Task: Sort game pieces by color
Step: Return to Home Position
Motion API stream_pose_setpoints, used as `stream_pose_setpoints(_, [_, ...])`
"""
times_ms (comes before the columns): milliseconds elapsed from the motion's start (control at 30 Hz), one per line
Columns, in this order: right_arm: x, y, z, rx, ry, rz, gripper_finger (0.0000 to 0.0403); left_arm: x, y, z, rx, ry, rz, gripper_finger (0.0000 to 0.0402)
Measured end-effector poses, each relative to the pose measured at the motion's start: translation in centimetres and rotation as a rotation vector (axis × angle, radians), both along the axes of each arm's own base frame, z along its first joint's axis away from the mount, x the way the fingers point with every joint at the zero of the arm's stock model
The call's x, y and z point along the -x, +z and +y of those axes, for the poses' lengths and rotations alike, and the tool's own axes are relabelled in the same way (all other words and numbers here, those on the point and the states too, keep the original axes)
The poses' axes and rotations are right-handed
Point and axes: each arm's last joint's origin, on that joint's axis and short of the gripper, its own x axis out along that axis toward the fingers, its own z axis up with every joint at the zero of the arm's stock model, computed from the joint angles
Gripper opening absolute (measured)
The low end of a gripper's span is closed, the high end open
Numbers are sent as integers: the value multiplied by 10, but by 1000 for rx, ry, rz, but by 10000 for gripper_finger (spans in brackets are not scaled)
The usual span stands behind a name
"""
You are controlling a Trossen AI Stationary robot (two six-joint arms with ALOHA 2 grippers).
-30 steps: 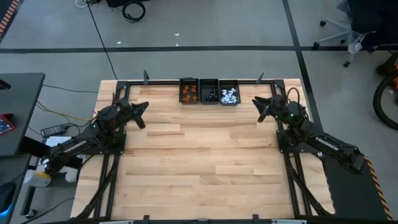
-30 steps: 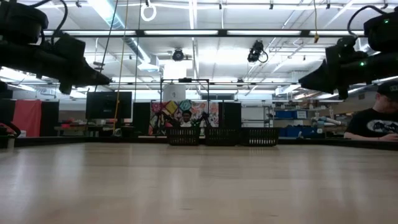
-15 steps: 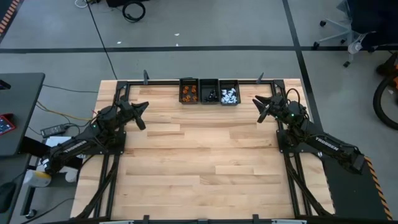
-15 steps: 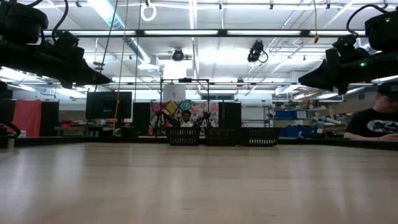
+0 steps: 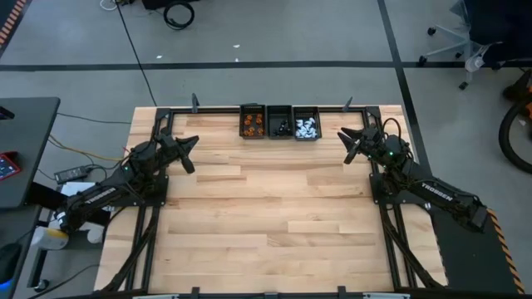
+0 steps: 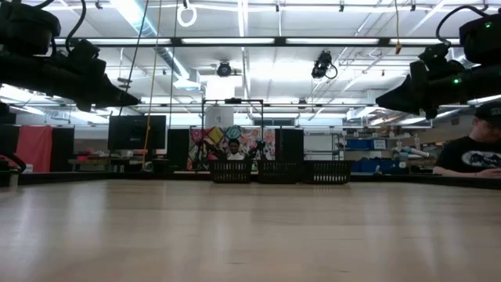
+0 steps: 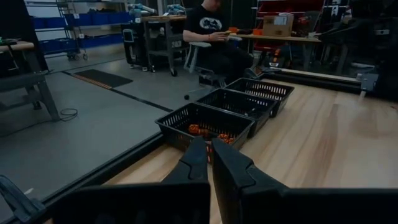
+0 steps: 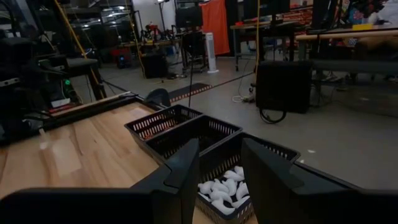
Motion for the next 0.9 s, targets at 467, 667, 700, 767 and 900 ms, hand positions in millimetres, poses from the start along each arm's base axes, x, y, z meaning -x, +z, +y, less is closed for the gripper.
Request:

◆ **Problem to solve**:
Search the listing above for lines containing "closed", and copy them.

◆ **Solution to the exercise**:
The low end of a gripper's span is closed, the high end open
Motion for the next 0.9 s, targets at 467, 667, 700, 767 and 900 ms, hand positions in millimetres, poses from the start along each arm's base axes, x, y, z meaning -x, +z, +y, less is closed for the gripper.

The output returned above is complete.